Executive Summary
In our TrustDefender Labs report last month, we looked at different samples of the notorious Zeus trojan that are based on the leaked source code. We focused on the changes the authors did to the encryption of the configuration files in order to circumvent automated detection tools and to stay undetected for longer. So the analysis was quite limited to a fairly narrow set of changes.
This time, we look at similar Zeus trojans from a different angle. We consider the entire set of changes and we try and estimate the complexity of those changes, which may give us an insight into the level of understanding shown by the respective authors when altering the Zeus source code.
Much to our surprise we were able to conclude that these changes were made either by the original Zeus author or by authors who know the source code very, very well and are specialists in developing malware.
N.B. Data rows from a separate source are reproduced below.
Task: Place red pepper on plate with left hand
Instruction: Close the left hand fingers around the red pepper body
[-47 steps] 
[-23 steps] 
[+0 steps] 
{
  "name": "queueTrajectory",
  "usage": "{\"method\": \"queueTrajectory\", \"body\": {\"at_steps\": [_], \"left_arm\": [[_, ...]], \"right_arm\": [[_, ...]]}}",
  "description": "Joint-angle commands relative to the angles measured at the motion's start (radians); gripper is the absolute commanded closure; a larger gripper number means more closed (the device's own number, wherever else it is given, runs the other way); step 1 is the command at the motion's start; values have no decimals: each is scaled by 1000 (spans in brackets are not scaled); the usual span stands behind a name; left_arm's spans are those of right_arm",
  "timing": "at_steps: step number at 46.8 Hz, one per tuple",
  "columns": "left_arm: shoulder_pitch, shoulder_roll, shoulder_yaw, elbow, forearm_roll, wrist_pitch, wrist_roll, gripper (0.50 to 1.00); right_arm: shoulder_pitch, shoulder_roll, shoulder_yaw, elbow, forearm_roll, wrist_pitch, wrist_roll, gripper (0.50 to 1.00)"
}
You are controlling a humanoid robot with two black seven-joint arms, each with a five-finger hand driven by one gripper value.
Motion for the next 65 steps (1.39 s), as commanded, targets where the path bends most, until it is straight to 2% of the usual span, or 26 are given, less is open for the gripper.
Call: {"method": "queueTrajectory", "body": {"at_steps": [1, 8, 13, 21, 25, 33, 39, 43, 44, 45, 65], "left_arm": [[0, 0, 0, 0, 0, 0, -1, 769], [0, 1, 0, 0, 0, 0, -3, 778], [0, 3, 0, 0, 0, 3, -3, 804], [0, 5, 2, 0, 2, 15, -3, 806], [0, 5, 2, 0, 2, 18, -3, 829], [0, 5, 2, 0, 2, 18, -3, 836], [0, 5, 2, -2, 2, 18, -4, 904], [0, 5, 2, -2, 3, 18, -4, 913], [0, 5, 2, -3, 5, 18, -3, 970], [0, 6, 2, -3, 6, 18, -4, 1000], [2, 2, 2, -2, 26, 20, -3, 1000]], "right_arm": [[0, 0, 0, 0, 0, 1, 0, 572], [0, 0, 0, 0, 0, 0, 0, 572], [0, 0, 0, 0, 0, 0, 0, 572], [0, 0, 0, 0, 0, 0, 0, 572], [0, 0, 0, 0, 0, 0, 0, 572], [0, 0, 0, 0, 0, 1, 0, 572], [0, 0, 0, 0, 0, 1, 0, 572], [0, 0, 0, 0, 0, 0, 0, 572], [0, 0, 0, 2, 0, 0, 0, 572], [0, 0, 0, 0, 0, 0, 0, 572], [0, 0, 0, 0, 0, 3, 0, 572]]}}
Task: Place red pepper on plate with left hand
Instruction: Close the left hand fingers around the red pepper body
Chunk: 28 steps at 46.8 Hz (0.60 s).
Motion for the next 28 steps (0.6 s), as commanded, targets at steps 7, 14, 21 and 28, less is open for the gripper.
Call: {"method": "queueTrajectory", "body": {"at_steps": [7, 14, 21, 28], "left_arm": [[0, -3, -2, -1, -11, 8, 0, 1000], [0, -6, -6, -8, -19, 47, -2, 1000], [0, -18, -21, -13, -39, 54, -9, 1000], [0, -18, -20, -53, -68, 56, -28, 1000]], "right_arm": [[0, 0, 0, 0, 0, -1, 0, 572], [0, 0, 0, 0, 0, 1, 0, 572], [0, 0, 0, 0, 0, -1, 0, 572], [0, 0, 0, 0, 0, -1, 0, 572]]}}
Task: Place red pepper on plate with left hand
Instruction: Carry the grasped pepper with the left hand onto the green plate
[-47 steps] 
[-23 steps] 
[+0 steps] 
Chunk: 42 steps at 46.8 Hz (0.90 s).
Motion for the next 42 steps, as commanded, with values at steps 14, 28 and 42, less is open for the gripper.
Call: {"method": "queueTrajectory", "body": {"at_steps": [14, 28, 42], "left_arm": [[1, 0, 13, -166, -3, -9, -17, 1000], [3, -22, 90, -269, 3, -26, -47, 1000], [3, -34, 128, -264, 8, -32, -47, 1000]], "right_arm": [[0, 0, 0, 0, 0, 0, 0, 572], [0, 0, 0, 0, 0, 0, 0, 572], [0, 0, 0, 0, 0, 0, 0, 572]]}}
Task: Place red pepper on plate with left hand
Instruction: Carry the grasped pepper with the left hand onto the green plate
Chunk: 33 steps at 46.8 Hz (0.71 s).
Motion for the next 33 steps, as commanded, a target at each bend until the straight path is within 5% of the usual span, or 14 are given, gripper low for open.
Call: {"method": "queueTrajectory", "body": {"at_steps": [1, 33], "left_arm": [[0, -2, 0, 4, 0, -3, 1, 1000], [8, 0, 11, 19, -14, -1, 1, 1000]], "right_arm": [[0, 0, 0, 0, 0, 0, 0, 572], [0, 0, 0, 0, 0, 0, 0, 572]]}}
In any case, the release of a series of versions, with quite substantial changes, shows that whoever is working on the code is quite capable of making extensive and sometimes fundamental changes in a short space of time.
We can therefore expect the pace of development to continue into the future, and even if the original author is no longer working on the code, we expect further versions to emerge at short intervals.
Methodology
Rather than looking in minute detail at every routine, which would be painstaking, and take too long to be viable, we look at the overall interactions between functions – which functions call other functions, and we then map that call pattern back to the reference copy of Zeus at the time of the source code release. This lets us see which new functions have been introduced, which have been deleted and which have been changed.
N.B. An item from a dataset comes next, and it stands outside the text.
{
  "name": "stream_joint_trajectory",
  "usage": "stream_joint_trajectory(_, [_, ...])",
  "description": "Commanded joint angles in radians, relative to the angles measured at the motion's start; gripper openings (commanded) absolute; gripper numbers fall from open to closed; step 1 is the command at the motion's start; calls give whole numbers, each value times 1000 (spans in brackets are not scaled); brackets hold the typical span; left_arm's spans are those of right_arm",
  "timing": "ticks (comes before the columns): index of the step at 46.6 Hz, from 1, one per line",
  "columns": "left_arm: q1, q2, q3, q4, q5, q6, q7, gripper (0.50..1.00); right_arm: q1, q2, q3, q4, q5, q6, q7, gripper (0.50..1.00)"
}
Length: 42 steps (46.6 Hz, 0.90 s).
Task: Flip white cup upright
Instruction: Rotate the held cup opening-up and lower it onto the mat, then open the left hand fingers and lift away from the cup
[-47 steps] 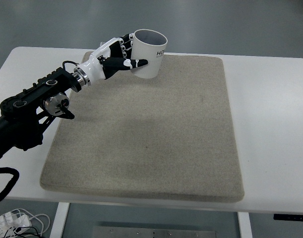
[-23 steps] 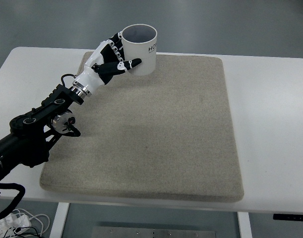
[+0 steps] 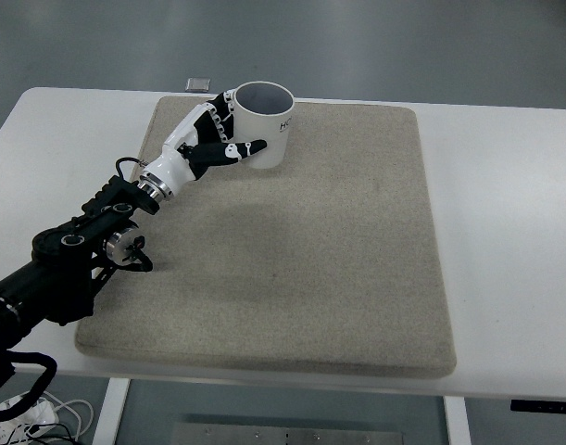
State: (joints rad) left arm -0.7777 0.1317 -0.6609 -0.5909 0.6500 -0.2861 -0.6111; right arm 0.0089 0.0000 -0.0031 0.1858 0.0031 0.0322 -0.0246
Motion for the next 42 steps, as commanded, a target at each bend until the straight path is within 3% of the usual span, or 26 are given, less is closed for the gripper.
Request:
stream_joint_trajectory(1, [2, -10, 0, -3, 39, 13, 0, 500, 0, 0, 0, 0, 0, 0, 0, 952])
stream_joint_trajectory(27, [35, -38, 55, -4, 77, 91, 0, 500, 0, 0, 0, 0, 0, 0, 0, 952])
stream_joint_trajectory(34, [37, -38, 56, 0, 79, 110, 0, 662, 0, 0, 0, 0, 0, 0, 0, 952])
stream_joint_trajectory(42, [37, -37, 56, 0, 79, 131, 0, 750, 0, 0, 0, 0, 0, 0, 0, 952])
This is a much smaller problem, is possible to automate, and still gives us a good feel for the changes made. There are still some challenges – for instance, the way Zeus is built means that sometimes several functions are folded into one, and sometimes they are not. This is done by the Zeus author to evade detection from signature scanners. Also, some functions are interchangeable, so any of a set may be called. Lastly, compile-time defines can be used to include or remove functionality, possibly so that some functions can be sold at a premium.
However, we can compensate for all these.
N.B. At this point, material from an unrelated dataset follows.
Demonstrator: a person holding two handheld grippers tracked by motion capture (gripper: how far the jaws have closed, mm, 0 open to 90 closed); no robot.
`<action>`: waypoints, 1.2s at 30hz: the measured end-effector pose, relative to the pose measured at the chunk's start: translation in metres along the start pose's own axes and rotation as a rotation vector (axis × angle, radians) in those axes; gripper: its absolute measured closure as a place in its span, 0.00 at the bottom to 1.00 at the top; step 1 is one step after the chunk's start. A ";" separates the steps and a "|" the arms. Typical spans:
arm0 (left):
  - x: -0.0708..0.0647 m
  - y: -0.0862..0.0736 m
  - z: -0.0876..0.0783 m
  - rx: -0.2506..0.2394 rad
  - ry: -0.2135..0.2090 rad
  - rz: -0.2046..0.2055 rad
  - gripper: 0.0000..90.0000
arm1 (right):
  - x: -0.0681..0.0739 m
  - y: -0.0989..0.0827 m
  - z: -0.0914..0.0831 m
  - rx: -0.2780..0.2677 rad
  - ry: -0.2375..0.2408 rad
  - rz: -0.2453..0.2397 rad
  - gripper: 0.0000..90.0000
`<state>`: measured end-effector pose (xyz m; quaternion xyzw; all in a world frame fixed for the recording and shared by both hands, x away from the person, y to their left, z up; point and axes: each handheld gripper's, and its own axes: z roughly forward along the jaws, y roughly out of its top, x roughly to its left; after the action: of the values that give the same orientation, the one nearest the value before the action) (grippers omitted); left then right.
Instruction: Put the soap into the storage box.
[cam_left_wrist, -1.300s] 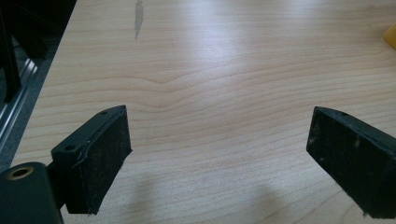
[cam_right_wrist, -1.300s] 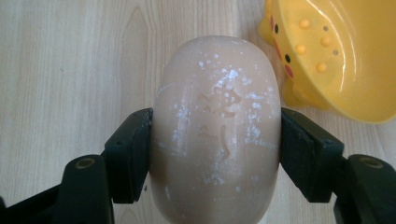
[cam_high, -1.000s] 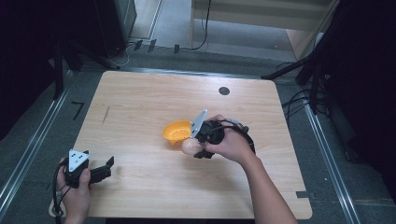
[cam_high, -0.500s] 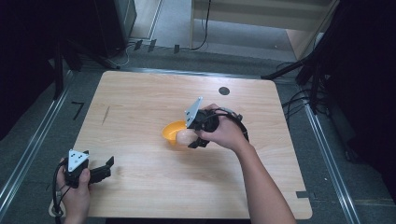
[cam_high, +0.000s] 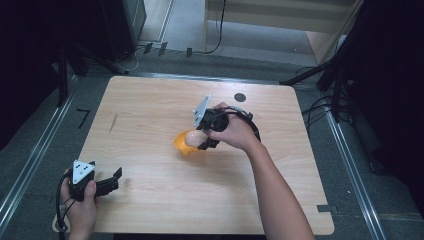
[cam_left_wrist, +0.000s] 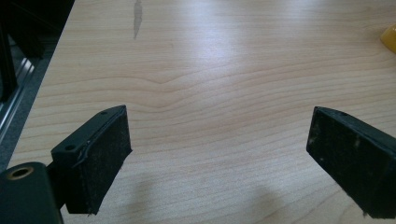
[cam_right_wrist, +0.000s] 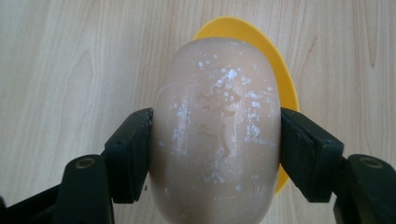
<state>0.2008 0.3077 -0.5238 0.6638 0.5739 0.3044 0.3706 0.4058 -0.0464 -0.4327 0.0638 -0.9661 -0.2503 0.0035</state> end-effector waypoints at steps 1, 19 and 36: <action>0.000 0.000 0.000 0.000 0.000 0.000 0.08 | -0.001 0.000 0.000 0.000 0.006 0.000 0.36; 0.000 0.000 0.000 -0.001 -0.002 -0.001 0.08 | -0.021 0.008 0.011 -0.004 0.060 -0.017 0.36; 0.000 0.000 0.000 -0.002 0.000 0.001 0.08 | -0.028 0.007 0.024 0.034 0.087 0.000 0.36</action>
<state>0.2006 0.3079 -0.5238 0.6637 0.5734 0.3051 0.3709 0.4314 -0.0253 -0.4499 0.0745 -0.9691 -0.2308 0.0442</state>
Once this is done, we can then take a more detailed look at a smaller set of functions that stand out as a result of this analysis.
This approach does not pick up all changes – for instance, small changes in logic in functions do not affect the flow, and may not therefore be picked up. However, even with this limitation, the results are useful.
The IDA Pro program was used extensively in this analysis, as this has a great deal of functionality enabling the cross referencing of functions.
Benchmark Copy
We used a benchmark copy of Zeus to compare the other copies to. The copy was chosen to be very similar to the copies of Zeus created by compiling the source code. However, it is an in-the-wild copy – we did not create it by compiling the source code.
It is though not an exact map to the source code, and therefore we also took care to compensate for this in our analysis.
ICE IX
The copy of ICE IX we used had MD5 checksum of 62f770d7db6dd6825b793ec5c456d7e2 and a size of 99840 bytes.
When we analysed this copy we found it was generated from 58 source modules which contained 634 routines . All of the source modules were present in the original Zeus source. Of the 634 routines, only one of them could be said to be new code. All the others were from the original Zeus source code, and although there may have been minor logic changes to these, in essence, the code remains the same.
The one routine added was not complex, being a string manipulation routine to convert a 16 byte hash to an ASCII string.
We would have to class ICE IX as containing only the most basic of changes, which could be done with little understanding of how the Zeus code fits together.
In addition, though we did not verify this ourselves, it has been reported elsewhere that the author has also introduced a string handling bug which causes a memory leak.
Ironically, this sample turned out to be closer to the Zeus source code than the representative sample we had been previously using.
RC4 replaced with AES
The next copy of Zeus considered is the one where the RC4 algorithm was replaced by AES. The sample used had an MD5 hash of d67d38800d6463d3db835f64224654e6 and a size of 200192 bytes.
The sample contained 655 routines in 59 modules. There was one new module introduced, which contained 11 functions used to disguise kernel calls.
In total there were 23 new functions. The other new functions w ere added to existing modules. 3 were added to the CoreInject module to handle thread injection, and 9 to the Crypt module to replace the RC4 algorithm with AES.
This is a much bigger set of changes than with ICE IX.
However, there are still some interesting points.
As noted in our previous paper, there are some anomalies with the way the AES algorithm is called. AES is only ever used to encrypt 16 bytes at a time, never the entire block to be encrypted. This suggests that the author was unfamiliar with the AES code which is imported. The likelihood is that it was found somewhere on the internet and just copied in. The net effect is that the new encryption is technically weaker than the old.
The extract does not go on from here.